# What needs to be done
Start to finish, write out the entries exactly, leaving the pictures aside.
[Extracted records]
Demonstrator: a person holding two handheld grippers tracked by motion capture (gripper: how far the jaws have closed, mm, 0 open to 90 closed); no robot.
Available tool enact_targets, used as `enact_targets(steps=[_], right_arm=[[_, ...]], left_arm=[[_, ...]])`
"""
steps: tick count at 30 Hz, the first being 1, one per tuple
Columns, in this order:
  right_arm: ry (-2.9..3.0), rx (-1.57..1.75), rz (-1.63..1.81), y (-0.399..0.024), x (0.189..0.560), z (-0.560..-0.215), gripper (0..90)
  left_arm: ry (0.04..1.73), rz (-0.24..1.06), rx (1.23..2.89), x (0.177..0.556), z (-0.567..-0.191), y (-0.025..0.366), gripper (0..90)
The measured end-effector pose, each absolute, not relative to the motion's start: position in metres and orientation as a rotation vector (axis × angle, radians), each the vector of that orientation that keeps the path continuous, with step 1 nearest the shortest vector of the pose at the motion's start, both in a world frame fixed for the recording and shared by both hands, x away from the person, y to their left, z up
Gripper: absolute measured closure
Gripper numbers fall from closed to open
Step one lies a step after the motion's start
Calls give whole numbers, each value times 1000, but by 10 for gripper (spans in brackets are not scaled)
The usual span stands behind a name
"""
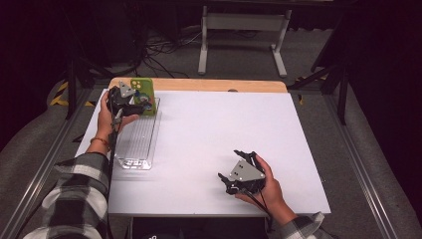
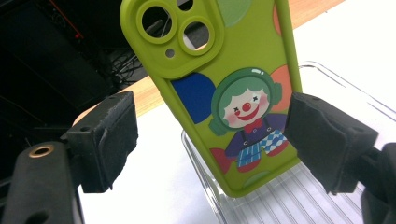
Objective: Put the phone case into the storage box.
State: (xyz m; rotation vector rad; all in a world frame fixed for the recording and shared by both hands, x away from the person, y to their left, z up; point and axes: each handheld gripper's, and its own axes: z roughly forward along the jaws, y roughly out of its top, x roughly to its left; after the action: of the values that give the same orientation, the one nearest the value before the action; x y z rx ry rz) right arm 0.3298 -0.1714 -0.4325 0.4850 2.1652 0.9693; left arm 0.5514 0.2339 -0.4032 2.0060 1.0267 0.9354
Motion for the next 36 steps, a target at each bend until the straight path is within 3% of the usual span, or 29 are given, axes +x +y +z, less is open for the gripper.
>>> enact_targets(steps=[36], right_arm=[[2138,505,1003,-175,330,-428,146]], left_arm=[[932,922,1917,523,-377,238,153]])
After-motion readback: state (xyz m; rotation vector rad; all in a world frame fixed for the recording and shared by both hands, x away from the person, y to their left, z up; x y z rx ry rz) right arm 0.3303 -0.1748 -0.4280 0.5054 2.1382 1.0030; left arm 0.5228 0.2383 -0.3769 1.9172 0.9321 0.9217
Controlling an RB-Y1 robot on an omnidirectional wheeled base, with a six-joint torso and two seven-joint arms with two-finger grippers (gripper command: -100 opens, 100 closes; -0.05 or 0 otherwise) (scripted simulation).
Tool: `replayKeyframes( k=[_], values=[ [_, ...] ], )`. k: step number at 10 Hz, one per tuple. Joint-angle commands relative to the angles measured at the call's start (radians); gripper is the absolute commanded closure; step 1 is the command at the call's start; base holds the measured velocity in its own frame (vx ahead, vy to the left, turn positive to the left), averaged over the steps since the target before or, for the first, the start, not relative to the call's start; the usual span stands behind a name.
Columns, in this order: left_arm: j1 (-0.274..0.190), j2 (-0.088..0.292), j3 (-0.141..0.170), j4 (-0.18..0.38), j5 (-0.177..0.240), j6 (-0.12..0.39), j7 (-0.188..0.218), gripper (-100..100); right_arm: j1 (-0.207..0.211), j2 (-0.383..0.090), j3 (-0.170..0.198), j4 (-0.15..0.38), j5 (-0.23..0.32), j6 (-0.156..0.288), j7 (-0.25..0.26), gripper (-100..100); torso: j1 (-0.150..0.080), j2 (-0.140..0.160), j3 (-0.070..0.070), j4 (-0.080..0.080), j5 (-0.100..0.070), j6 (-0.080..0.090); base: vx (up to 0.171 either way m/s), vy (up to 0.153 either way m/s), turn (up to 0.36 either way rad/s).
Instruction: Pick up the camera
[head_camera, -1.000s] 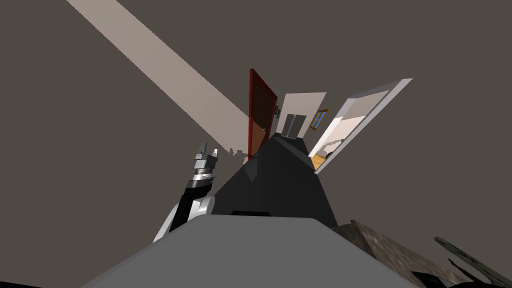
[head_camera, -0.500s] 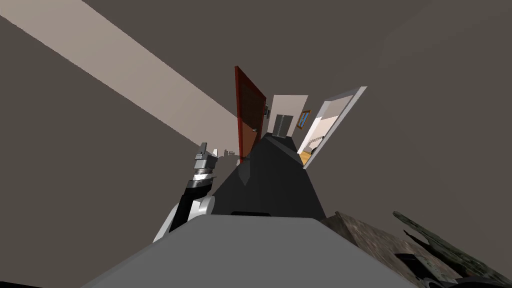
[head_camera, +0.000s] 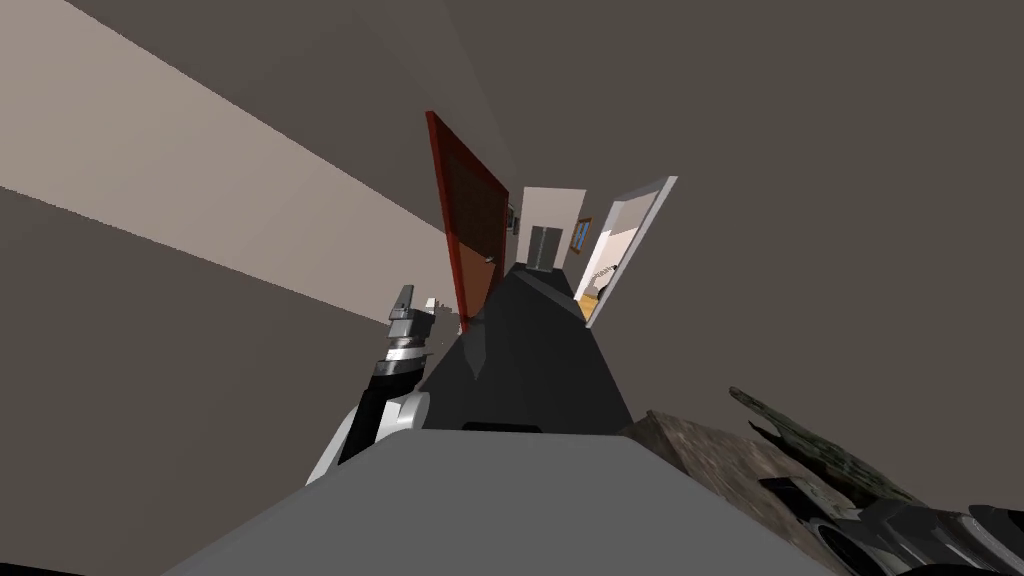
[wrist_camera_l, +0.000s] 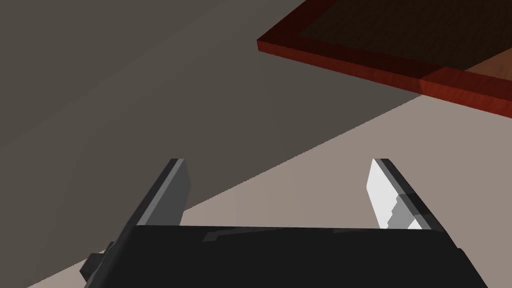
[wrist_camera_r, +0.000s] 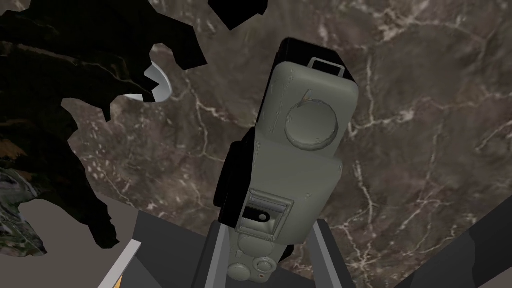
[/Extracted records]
# Worked solution
Demonstrator: a person holding two handheld grippers tracked by motion capture (gripper: how far the jaws have closed, mm, 0 open to 90 closed); no robot.
Available tool enact_targets, used as `enact_targets(steps=[_], right_arm=[[_, ...]], left_arm=[[_, ...]])`
"""
steps: tick count at 30 Hz, the first being 1, one per tuple
Columns, in this order:
  right_arm: ry (-2.9..3.0), rx (-1.57..1.75), rz (-1.63..1.81), y (-0.399..0.024), x (0.189..0.560), z (-0.560..-0.215), gripper (0..90)
  left_arm: ry (0.04..1.73), rz (-0.24..1.06), rx (1.23..2.89), x (0.177..0.556), z (-0.567..-0.191), y (-0.025..0.366), gripper (0..90)
The measured end-effector pose, each absolute, not relative to the motion's start: position in metres and orientation as a rotation vector (axis × angle, radians), each the vector of that orientation that keeps the path continuous, with step 1 nearest the shortest vector of the pose at the motion's start, both in a world frame fixed for the recording and shared by both hands, x away from the person, y to their left, z up
Gripper: absolute measured closure
Gripper numbers fall from closed to open
Step one lies a step after the motion's start
Calls give whole numbers, each value times 1000, but by 10 for gripper (spans in brackets are not scaled)
The usual span stands behind a name
"""
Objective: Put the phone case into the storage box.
State: (xyz m; rotation vector rad; all in a world frame fixed for the recording and shared by both hands, x away from the person, y to their left, z up; point and axes: each handheld gripper's, and its own axes: z roughly forward along the jaws, y roughly out of its top, x roughly to its left; after the action: of the values that give the same orientation, the one nearest the value before the action; x y z rx ry rz) right arm 0.3298 -0.1714 -0.4325 0.4850 2.1652 0.9693; left arm 0.5514 0.2339 -0.4032 2.0060 1.0267 0.9354
Motion for the next 36 steps, a target at each bend until the straight path is within 3% of the usual span, or 29 are given, axes +x +y +z, less is open for the gripper.
>>> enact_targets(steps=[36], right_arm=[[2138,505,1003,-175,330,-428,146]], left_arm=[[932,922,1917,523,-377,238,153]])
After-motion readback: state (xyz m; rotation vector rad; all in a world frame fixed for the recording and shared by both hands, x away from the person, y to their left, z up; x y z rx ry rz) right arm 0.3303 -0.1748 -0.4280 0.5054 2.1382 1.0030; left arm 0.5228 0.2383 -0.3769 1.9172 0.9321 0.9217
Controlling an RB-Y1 robot on an omnidirectional wheeled base, with a six-joint torso and two seven-joint arms with two-finger grippers (gripper command: -100 opens, 100 closes; -0.05 or 0 otherwise) (scripted simulation).
Tool: `replayKeyframes( k=[_], values=[ [_, ...] ], )`. k: step number at 10 Hz, one per tuple. Joint-angle commands relative to the angles measured at the call's start (radians); gripper is the absolute commanded closure; step 1 is the command at the call's start; base holds the measured velocity in its own frame (vx ahead, vy to the left, turn positive to the left), averaged over the steps since the target before or, for the first, the start, not relative to the call's start; the usual span stands behind a name.
Columns, in this order: left_arm: j1 (-0.274..0.190), j2 (-0.088..0.292), j3 (-0.141..0.170), j4 (-0.18..0.38), j5 (-0.177..0.240), j6 (-0.12..0.39), j7 (-0.188..0.218), gripper (-100..100); right_arm: j1 (-0.207..0.211), j2 (-0.383..0.090), j3 (-0.170..0.198), j4 (-0.15..0.38), j5 (-0.23..0.32), j6 (-0.156..0.288), j7 (-0.25..0.26), gripper (-100..100); torso: j1 (-0.150..0.080), j2 (-0.140..0.160), j3 (-0.070..0.070), j4 (-0.080..0.080), j5 (-0.100..0.070), j6 (-0.080..0.090); base: vx (up to 0.171 either way m/s), vy (up to 0.153 either way m/s), turn (up to 0.36 either way rad/s).
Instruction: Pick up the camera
[head_camera, -1.000s] 
[head_camera, -0.500s] 
[head_camera, +0.000s] 
[wrist_camera_l, +0.000s] 
[wrist_camera_r, +0.000s] 

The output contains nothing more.